• Work order: When a line below holds the string "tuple", show that line.

(Source data)
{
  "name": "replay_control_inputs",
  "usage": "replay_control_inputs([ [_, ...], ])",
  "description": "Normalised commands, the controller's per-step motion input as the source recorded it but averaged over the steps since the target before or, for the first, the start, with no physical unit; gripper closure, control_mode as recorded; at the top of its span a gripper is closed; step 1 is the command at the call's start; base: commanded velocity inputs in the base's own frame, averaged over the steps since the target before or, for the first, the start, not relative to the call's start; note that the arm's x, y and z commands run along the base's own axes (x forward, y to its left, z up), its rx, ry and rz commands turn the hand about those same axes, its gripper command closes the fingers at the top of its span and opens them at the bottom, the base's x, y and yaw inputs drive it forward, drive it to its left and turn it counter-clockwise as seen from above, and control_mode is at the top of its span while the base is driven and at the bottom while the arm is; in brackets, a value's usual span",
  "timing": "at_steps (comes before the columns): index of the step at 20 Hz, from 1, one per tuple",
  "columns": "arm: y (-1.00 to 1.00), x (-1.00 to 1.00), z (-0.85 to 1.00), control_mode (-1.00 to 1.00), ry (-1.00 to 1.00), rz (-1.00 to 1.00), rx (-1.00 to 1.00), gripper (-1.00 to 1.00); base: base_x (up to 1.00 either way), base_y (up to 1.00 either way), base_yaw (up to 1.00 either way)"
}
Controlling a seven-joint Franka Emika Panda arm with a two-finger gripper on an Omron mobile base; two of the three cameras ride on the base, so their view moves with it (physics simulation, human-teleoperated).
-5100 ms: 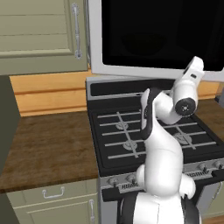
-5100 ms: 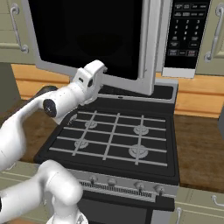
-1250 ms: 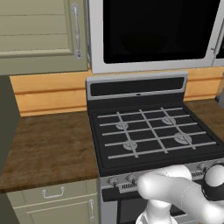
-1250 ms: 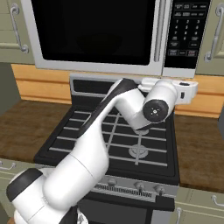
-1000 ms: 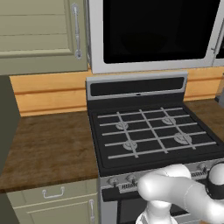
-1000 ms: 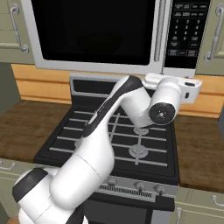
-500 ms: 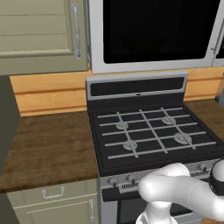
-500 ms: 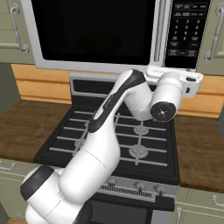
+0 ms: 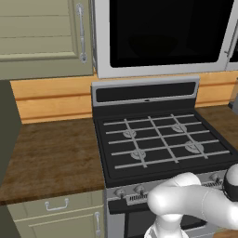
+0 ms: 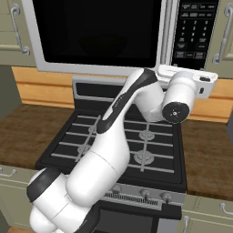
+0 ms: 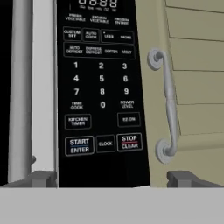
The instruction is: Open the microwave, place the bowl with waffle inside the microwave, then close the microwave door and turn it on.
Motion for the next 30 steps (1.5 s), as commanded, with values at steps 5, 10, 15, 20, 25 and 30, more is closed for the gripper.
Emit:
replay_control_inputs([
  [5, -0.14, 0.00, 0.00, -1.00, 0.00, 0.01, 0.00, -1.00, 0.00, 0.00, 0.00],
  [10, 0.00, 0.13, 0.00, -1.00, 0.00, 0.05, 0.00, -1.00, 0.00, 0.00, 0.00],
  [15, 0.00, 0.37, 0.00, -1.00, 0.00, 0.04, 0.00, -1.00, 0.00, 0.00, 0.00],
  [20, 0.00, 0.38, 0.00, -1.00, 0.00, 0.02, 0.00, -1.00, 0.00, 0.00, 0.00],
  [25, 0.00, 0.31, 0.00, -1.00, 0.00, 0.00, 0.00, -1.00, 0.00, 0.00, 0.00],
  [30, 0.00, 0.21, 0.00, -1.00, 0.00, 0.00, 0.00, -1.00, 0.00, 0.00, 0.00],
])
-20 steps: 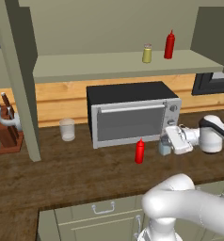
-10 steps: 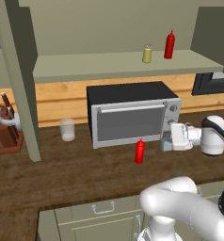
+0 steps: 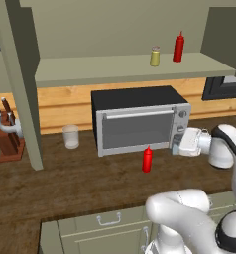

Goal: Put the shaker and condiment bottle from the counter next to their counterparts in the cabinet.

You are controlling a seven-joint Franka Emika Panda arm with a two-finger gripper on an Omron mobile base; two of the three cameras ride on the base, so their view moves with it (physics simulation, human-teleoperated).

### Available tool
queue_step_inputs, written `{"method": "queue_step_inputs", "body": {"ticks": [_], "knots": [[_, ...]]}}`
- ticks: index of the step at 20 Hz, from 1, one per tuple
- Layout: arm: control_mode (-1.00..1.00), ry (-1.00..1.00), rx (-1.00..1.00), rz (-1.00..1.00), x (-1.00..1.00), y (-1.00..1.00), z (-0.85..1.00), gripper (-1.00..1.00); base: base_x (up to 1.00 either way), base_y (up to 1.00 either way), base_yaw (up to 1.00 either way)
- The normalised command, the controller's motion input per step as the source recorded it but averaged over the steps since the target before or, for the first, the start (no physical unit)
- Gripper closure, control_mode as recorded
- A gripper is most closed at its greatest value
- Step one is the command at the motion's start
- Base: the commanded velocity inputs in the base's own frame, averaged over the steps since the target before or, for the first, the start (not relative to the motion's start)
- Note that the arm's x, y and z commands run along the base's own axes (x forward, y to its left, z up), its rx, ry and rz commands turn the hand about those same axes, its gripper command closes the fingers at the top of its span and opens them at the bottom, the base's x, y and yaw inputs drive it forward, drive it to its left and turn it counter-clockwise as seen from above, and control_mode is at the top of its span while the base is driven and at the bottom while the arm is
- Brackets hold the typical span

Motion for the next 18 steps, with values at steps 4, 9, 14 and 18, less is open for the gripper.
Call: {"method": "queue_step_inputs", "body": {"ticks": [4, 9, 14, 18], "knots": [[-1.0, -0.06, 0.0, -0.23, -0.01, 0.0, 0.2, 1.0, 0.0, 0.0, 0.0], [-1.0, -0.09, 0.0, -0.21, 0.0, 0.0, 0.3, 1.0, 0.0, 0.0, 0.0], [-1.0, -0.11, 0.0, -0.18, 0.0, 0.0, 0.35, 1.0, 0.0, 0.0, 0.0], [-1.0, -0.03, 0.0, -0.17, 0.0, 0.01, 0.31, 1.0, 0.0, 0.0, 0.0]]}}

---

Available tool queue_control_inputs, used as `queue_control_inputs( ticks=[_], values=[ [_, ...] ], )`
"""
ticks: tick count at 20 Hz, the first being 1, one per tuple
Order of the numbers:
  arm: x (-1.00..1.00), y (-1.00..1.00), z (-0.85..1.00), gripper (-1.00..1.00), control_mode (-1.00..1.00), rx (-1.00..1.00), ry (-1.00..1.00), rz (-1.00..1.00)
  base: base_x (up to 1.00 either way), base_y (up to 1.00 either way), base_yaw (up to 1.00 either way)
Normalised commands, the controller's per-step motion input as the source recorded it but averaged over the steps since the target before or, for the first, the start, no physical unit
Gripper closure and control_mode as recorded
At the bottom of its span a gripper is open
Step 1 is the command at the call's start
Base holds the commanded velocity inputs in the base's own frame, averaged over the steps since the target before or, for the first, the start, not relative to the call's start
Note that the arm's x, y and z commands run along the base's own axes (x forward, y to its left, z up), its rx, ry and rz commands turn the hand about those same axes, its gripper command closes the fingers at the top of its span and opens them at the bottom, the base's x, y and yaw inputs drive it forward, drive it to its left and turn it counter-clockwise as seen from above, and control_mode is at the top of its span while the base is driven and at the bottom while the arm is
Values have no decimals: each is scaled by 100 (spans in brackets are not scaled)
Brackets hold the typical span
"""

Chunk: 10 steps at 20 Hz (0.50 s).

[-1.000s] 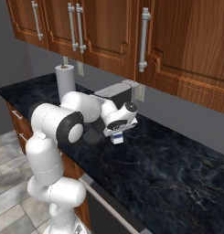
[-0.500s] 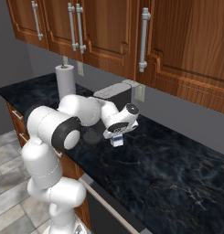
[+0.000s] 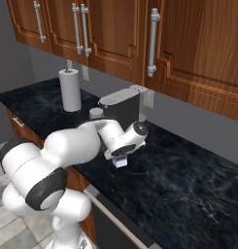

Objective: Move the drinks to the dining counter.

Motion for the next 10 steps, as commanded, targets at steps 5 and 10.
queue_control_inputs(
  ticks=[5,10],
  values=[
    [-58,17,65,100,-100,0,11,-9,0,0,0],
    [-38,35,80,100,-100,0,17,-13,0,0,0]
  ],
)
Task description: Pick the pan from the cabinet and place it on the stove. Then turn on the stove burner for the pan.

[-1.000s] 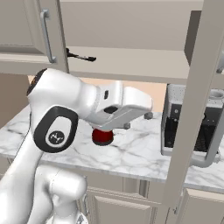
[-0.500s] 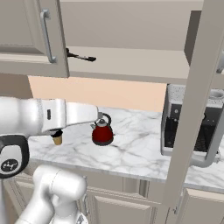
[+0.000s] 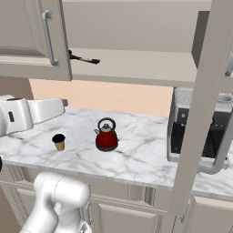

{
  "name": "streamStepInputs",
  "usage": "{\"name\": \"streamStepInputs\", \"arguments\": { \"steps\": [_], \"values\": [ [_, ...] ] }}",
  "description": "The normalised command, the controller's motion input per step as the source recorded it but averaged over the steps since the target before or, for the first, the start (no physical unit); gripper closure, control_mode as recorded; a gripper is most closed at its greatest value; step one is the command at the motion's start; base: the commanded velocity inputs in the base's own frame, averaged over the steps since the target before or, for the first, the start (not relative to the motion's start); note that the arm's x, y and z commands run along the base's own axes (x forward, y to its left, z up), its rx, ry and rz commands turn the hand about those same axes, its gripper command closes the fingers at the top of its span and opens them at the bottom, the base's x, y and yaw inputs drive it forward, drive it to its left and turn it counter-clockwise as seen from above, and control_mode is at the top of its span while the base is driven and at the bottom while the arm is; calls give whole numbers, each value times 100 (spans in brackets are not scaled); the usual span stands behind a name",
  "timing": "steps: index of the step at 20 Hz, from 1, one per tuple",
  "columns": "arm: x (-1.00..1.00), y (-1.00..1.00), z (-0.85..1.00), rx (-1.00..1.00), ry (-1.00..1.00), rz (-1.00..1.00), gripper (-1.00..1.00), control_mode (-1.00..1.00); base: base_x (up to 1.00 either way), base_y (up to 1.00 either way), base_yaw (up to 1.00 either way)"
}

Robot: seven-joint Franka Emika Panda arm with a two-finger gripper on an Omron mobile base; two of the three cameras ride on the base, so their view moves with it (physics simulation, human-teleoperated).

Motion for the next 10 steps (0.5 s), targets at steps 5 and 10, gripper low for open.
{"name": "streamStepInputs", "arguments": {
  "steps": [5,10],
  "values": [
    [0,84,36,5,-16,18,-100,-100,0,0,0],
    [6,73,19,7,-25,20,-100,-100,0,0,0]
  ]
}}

• Solution to the problem:
  "timing": "at_steps (comes before the columns): index of the step at 20 Hz, from 1, one per tuple",
- ticks: index of the step at 20 Hz, from 1, one per tuple
ticks: tick count at 20 Hz, the first being 1, one per tuple
  "timing": "steps: index of the step at 20 Hz, from 1, one per tuple",

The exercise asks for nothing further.